The United States has offered what the country’s top diplomat termed a “substantial proposal” to the Kremlin in an effort to free Griner and American security expert Paul Whelan, who was convicted of espionage in 2020 and sentenced to 16 years. The U.S. reportedly offered to exchange convicted arms dealer Viktor Bout, who has five years remaining on his prison sentence.

The Wall Street Journal reported Friday that Russia also wants the package to include the release of and return to the country of Vadim Krasikov, a Russian who is serving a murder sentence in Germany.

U.S. Secretary of State Antony Blinken, who also is in Cambodia, said the United States is concerned about Russia’s use of “individuals as political pawns.”
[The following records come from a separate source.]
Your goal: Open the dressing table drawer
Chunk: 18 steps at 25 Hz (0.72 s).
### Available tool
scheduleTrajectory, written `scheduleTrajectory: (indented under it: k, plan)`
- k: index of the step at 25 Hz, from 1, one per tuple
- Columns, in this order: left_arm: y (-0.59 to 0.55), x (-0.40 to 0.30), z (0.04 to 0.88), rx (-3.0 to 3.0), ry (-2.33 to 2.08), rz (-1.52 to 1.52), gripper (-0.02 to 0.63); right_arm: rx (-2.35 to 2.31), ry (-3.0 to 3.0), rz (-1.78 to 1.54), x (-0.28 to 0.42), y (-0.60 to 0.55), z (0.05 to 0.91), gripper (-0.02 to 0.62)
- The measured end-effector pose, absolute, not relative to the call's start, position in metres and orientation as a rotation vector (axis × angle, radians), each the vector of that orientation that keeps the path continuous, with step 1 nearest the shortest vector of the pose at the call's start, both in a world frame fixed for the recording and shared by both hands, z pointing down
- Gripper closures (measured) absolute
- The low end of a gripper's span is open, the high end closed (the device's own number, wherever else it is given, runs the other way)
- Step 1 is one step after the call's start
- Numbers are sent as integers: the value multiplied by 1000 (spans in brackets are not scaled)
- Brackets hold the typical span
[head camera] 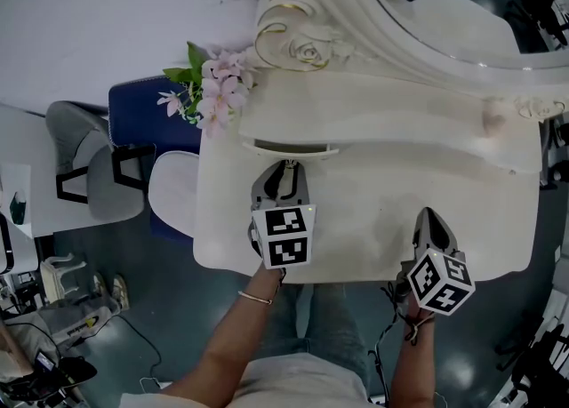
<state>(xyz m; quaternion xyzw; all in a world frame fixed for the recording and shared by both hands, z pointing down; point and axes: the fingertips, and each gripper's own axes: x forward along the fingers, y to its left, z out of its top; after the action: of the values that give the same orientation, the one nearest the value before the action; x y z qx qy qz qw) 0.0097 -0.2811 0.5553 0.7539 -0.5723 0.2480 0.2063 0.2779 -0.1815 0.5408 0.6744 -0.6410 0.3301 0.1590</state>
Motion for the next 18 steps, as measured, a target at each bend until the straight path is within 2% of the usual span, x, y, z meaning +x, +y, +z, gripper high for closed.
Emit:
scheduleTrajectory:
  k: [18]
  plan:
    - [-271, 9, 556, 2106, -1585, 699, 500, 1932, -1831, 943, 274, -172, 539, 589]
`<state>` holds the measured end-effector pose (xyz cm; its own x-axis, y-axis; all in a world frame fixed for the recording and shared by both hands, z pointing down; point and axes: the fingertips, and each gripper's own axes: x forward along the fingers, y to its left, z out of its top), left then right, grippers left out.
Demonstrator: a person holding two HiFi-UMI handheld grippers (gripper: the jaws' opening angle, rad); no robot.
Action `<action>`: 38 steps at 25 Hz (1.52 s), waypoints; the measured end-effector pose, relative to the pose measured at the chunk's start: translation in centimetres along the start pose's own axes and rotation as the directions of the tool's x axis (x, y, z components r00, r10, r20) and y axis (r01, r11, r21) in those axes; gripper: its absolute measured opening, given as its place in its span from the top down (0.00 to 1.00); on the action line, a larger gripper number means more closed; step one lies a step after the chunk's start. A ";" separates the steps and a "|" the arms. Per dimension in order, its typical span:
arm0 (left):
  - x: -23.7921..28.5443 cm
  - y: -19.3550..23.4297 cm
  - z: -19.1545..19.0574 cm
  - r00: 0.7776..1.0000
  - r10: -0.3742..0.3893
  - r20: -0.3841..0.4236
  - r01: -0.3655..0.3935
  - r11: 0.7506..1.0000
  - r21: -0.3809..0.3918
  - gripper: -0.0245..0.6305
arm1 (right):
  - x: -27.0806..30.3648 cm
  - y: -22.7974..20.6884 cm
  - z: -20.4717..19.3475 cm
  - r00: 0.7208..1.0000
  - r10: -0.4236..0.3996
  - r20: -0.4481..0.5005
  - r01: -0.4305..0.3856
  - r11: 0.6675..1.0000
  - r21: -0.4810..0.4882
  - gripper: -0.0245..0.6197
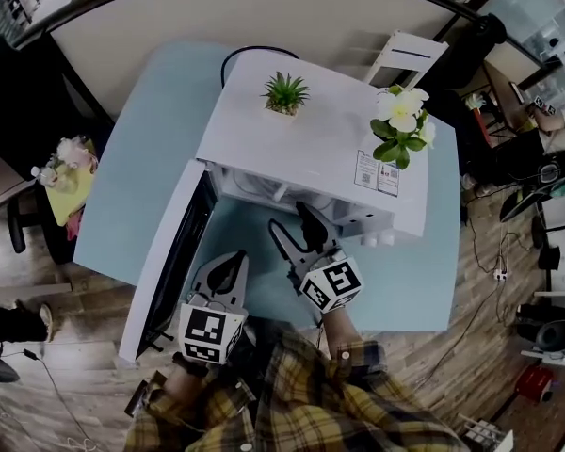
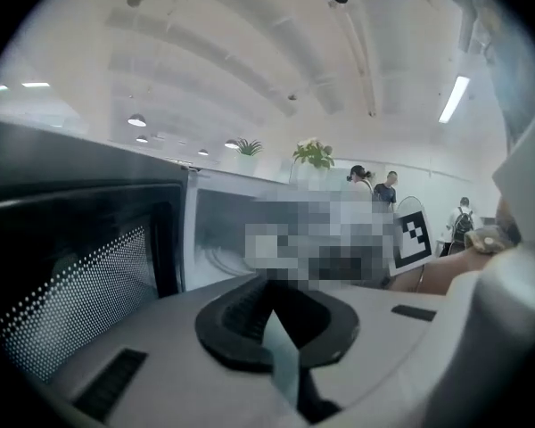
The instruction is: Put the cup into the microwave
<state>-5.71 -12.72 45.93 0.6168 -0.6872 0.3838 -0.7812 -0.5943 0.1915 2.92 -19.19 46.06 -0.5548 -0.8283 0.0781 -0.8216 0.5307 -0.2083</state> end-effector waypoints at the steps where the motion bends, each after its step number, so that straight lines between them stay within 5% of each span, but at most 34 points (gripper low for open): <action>1: -0.1 -0.1 0.3 1.000 -0.001 0.005 0.001 1.000 0.003 0.97 | -0.5 0.2 0.4 1.000 0.003 0.003 -0.003 1.000 -0.002 0.57; 14: -0.4 -1.7 4.5 0.995 -0.048 0.091 0.045 0.998 0.038 0.97 | -4.8 2.5 6.1 0.999 0.049 0.007 -0.049 0.997 -0.053 0.59; 30: -1.1 -4.4 5.4 0.991 -0.077 0.111 0.071 0.996 0.055 0.97 | -10.4 2.7 8.0 0.999 0.036 -0.018 -0.037 0.995 -0.089 0.89; 38: -1.3 -5.1 5.0 0.991 -0.070 0.115 0.066 0.997 0.045 0.97 | -12.6 2.2 7.3 0.999 0.033 -0.016 -0.034 0.997 -0.063 0.96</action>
<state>-2.08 -10.88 39.90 0.6773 -0.6872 0.2629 -0.7339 -0.6561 0.1756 9.07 -8.85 37.54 -0.5837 -0.8074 0.0866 -0.8088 0.5687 -0.1494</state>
“We put forward, as you know, a substantial proposal that Russia should engage with us on,” Mr. Blinken told reporters. “And what Foreign Minister Lavrov said this morning and said publicly is that they are prepared to engage through channels we’ve established to do just that, and we’ll be pursuing.”

Griner admitted to bringing a small amount of hashish oil into the country in mid-February as she returned to her Russian basketball team. She said she packed the drug, which was medically prescribed for pain, by mistake and didn’t try to break Russian laws.

Back in the United States, WNBA players vowed to keep fighting to bring Griner home.

Her team, the Phoenix Mercury, played the Connecticut Sun on Thursday night. Before the game, the two teams joined at midcourt in Uncasville, Conn., for 42 seconds of silence in honor of Griner, who wears No. 42 on her WNBA jersey.

“And we’re still supposed to play this game,” Mercury guard Skylar Diggins-Smith said after the game, won by the Sun. “Nobody even wanted to play today. How are we even supposed to approach the game and approach the court with a clear mind when the whole group is crying before the game?”